DATA SECTION below:
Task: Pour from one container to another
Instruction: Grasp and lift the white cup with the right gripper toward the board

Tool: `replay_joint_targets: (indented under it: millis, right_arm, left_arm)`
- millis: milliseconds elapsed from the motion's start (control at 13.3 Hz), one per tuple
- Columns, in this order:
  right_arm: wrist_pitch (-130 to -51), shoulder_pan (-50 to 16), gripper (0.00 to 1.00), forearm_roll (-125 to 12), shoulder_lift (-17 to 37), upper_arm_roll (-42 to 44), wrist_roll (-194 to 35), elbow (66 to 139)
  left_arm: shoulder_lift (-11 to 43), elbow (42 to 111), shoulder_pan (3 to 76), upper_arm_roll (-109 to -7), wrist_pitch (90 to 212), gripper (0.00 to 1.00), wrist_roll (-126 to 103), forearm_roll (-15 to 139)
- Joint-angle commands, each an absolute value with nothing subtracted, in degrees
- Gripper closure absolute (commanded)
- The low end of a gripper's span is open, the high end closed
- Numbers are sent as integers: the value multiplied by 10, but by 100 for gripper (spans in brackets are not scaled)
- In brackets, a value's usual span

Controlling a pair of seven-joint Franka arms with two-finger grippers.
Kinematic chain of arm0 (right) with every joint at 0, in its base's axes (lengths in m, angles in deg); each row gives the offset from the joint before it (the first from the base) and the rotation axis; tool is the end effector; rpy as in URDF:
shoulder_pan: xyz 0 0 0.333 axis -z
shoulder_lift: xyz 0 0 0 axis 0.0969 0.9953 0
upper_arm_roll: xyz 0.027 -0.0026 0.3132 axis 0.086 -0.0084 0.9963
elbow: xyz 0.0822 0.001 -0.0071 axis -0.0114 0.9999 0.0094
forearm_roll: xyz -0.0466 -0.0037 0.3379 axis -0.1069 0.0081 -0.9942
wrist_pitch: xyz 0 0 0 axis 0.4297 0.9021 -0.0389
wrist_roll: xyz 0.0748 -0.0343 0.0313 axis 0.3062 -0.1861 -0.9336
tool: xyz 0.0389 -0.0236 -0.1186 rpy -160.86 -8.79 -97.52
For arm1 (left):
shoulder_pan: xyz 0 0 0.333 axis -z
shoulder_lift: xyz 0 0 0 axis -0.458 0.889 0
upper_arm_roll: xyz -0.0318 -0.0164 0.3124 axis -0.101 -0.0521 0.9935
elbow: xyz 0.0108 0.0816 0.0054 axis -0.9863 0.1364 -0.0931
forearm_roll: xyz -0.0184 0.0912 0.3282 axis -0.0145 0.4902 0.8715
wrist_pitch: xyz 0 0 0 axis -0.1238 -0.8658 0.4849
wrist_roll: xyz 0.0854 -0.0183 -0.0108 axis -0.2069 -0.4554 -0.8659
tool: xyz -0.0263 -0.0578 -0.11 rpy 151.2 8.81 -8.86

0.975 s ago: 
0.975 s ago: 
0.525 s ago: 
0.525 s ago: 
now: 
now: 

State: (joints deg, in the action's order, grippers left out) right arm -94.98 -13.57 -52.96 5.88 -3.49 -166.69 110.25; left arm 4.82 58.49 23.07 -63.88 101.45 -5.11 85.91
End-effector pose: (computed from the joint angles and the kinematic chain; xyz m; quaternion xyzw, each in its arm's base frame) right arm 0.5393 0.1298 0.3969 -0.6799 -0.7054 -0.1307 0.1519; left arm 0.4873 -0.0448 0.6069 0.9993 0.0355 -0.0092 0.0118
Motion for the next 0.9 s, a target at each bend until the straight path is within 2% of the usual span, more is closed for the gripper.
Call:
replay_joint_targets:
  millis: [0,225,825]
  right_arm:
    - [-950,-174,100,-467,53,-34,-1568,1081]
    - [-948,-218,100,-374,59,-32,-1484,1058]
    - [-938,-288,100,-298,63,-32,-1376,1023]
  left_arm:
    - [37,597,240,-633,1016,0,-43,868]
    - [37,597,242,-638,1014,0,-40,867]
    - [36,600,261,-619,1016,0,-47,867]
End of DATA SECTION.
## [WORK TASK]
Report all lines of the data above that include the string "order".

## [ANSWER SECTION]
- Columns, in this order:
State: (joints deg, in the action's order, grippers left out) right arm -94.98 -13.57 -52.96 5.88 -3.49 -166.69 110.25; left arm 4.82 58.49 23.07 -63.88 101.45 -5.11 85.91

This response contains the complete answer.